## What the task requires
Your answer must be the full listing, reproduced exactly.

● ● ● ● ●

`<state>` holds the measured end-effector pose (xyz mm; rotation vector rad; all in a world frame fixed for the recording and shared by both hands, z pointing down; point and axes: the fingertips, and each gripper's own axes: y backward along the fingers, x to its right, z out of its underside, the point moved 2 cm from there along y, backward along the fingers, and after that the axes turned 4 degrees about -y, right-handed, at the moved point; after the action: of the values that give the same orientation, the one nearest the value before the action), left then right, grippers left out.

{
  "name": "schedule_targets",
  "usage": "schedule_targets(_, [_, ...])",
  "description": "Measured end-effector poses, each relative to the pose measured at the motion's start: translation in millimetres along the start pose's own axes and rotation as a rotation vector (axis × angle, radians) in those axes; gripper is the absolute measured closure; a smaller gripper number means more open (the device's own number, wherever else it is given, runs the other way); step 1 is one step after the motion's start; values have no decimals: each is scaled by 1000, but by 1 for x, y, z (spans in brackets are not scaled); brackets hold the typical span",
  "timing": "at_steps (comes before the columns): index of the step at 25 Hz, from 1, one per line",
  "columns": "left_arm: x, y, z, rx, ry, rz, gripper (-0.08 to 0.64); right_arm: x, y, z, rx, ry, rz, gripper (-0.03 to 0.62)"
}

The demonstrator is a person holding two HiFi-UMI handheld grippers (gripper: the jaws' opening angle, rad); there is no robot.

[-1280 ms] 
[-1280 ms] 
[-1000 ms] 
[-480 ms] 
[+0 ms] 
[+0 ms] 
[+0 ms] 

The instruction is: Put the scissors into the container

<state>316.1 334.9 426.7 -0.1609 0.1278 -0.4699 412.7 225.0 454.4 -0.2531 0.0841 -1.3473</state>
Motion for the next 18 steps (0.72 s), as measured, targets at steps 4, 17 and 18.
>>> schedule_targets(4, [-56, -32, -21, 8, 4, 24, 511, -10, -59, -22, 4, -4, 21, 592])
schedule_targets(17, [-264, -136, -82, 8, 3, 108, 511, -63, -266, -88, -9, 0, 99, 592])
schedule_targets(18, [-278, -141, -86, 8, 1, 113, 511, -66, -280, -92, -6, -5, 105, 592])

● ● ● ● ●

## Solution for this problem
`<state>` holds the measured end-effector pose (xyz mm; rotation vector rad; all in a world frame fixed for the recording and shared by both hands, z pointing down; point and axes: the fingertips, and each gripper's own axes: y backward along the fingers, x to its right, z out of its underside, the point moved 2 cm from there along y, backward along the fingers, and after that the axes turned 4 degrees about -y, right-handed, at the moved point; after the action: of the values that give the same orientation, the one nearest the value before the action), left then right, grippers left out.

{
  "name": "schedule_targets",
  "usage": "schedule_targets(_, [_, ...])",
  "description": "Measured end-effector poses, each relative to the pose measured at the motion's start: translation in millimetres along the start pose's own axes and rotation as a rotation vector (axis × angle, radians) in those axes; gripper is the absolute measured closure; a smaller gripper number means more open (the device's own number, wherever else it is given, runs the other way); step 1 is one step after the motion's start; values have no decimals: each is scaled by 1000, but by 1 for x, y, z (spans in brackets are not scaled); brackets hold the typical span",
  "timing": "at_steps (comes before the columns): index of the step at 25 Hz, from 1, one per line",
  "columns": "left_arm: x, y, z, rx, ry, rz, gripper (-0.08 to 0.64); right_arm: x, y, z, rx, ry, rz, gripper (-0.03 to 0.62)"
}

The demonstrator is a person holding two HiFi-UMI handheld grippers (gripper: the jaws' opening angle, rad); there is no robot.

[-1280 ms] 
[-1280 ms] 
[-1000 ms] 
[-480 ms] 
[+0 ms] 
[+0 ms] 
[+0 ms] 

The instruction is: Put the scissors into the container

<state>316.1 334.9 426.7 -0.1609 0.1278 -0.4699 412.7 225.0 454.4 -0.2531 0.0841 -1.3473</state>
Motion for the next 18 steps (0.72 s), as measured, targets at steps 4, 17 and 18.
>>> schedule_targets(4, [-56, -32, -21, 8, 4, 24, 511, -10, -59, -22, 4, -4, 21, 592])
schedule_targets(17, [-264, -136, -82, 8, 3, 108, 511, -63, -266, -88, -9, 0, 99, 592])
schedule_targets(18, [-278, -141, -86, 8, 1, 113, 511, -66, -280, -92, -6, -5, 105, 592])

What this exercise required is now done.